WHAT TO WORK ON: From the line below that contains "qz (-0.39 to" to the line that contains "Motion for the", repeat every line exactly, both ends included, and nothing else.
━━━━━━━━━━━━━━━━━━━━━━━━━━━━━━
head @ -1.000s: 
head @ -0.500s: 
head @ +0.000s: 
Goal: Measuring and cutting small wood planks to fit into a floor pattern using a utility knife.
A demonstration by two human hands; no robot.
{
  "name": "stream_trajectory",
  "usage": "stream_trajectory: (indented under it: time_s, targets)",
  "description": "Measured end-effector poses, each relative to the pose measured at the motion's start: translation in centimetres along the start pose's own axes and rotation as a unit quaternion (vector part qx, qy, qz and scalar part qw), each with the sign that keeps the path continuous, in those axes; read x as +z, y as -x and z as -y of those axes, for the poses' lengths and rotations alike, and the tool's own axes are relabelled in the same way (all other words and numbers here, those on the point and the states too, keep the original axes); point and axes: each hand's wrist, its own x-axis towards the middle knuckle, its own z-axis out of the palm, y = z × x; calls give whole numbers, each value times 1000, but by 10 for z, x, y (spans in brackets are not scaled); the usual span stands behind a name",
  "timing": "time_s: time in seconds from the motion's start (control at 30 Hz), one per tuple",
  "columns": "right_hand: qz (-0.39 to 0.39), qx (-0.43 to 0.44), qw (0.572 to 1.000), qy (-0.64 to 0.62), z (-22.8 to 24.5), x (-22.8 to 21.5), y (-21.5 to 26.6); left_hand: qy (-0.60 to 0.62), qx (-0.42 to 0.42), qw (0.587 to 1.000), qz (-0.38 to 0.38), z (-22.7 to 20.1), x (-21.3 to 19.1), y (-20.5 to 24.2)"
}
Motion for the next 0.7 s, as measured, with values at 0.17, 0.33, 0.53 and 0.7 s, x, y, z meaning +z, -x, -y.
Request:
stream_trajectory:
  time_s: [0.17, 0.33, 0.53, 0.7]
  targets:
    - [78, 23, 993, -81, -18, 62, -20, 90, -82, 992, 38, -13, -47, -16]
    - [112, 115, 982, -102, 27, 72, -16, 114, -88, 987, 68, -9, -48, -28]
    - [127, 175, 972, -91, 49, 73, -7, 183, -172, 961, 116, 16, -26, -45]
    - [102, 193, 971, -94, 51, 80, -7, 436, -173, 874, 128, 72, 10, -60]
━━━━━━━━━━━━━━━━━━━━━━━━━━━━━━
RESPONSE:
  "columns": "right_hand: qz (-0.39 to 0.39), qx (-0.43 to 0.44), qw (0.572 to 1.000), qy (-0.64 to 0.62), z (-22.8 to 24.5), x (-22.8 to 21.5), y (-21.5 to 26.6); left_hand: qy (-0.60 to 0.62), qx (-0.42 to 0.42), qw (0.587 to 1.000), qz (-0.38 to 0.38), z (-22.7 to 20.1), x (-21.3 to 19.1), y (-20.5 to 24.2)"
}
Motion for the next 0.7 s, as measured, with values at 0.17, 0.33, 0.53 and 0.7 s, x, y, z meaning +z, -x, -y.

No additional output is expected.